Logo
Logo

Atharva Pandey/Lesson 9: Function-Like Proc Macros — sql!() and friends

Created Mon, 24 Feb 2025 18:30:00 +0000 Modified Mon, 24 Feb 2025 18:30:00 +0000

A colleague once asked me why sqlx::query!("SELECT * FROM users WHERE id = $1") can catch SQL errors at compile time. “Is it reading the database during compilation?” Yes. It literally connects to your database, validates the query, checks the types, and generates type-safe Rust code — all before your program runs. That’s a function-like proc macro doing things that feel illegal. And the mechanics behind it are more straightforward than you’d think.

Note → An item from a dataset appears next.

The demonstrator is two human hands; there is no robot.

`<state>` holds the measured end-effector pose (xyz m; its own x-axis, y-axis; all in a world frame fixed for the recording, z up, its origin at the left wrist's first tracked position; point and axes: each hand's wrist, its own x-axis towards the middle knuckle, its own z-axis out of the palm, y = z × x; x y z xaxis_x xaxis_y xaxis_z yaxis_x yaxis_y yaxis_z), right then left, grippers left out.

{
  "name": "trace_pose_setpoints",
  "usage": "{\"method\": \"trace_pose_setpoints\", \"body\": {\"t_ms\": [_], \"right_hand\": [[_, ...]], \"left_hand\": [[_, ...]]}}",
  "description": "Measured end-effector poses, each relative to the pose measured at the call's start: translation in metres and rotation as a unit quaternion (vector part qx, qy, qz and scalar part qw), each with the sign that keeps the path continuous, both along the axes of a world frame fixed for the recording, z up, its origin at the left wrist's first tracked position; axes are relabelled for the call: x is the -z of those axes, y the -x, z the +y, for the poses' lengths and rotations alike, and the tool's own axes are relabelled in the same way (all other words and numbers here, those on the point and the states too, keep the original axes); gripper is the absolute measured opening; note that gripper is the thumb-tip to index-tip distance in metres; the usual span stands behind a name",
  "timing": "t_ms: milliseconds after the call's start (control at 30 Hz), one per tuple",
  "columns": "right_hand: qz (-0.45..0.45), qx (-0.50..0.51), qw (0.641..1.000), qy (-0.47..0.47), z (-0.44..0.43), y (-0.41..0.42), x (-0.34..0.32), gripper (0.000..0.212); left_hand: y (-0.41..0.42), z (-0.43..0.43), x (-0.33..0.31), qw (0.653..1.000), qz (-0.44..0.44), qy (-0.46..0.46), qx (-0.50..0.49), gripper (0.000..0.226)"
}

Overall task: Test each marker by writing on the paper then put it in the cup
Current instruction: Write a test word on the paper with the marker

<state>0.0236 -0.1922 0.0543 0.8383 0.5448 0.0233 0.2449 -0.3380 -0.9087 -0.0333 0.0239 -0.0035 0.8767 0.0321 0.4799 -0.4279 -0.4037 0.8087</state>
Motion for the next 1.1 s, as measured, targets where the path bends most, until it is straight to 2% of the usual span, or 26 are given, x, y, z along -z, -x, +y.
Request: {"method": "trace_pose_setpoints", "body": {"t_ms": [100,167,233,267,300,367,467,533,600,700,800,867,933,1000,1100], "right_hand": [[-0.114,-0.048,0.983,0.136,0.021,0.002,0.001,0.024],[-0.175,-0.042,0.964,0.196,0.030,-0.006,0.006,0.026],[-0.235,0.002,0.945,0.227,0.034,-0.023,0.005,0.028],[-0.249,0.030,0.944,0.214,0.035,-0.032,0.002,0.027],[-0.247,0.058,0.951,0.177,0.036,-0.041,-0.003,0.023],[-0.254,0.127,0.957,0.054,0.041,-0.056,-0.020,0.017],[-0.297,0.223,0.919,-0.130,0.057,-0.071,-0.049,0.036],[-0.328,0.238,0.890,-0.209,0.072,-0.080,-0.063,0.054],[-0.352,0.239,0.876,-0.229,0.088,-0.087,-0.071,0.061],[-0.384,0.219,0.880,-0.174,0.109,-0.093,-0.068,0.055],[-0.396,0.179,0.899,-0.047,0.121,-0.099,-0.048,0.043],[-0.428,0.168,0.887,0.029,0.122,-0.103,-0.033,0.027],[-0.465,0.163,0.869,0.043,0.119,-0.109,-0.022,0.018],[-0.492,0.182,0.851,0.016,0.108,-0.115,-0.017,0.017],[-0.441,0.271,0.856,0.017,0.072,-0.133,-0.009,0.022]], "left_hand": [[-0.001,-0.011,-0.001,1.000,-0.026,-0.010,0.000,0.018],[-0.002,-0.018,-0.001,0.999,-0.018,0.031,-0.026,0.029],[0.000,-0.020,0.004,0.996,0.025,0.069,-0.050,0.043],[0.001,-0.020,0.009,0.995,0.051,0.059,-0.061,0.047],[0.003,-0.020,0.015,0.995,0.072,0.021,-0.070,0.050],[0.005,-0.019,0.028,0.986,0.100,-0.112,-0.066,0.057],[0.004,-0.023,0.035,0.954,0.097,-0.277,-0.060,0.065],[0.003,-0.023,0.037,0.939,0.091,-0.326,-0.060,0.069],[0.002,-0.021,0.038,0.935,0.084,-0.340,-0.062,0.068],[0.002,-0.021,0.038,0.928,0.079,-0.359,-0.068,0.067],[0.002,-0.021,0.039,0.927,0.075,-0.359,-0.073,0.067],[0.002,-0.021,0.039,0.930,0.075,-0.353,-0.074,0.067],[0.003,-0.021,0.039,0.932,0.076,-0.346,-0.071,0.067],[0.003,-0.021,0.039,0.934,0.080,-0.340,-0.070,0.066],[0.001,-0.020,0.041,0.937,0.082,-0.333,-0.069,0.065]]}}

What Makes Function-Like Proc Macros Different

Derive macros attach to structs. Attribute macros attach to items. Function-like proc macros look like function calls — my_macro!(...) — but unlike macro_rules! macros, they’re full proc macros that can run arbitrary code.

The signature:

#[proc_macro]
pub fn my_macro(input: TokenStream) -> TokenStream {
    // input: everything between the parentheses/brackets/braces
    // return: the replacement code
    todo!()
}

One argument (the input tokens), one return (the output tokens). The input doesn’t need to be valid Rust syntax. It can be SQL, HTML, a configuration language, or any sequence of tokens the macro knows how to parse.

This is the key differentiator. Derive and attribute macros receive valid Rust items. Function-like macros receive whatever the caller puts inside the delimiters. The macro is responsible for making sense of it.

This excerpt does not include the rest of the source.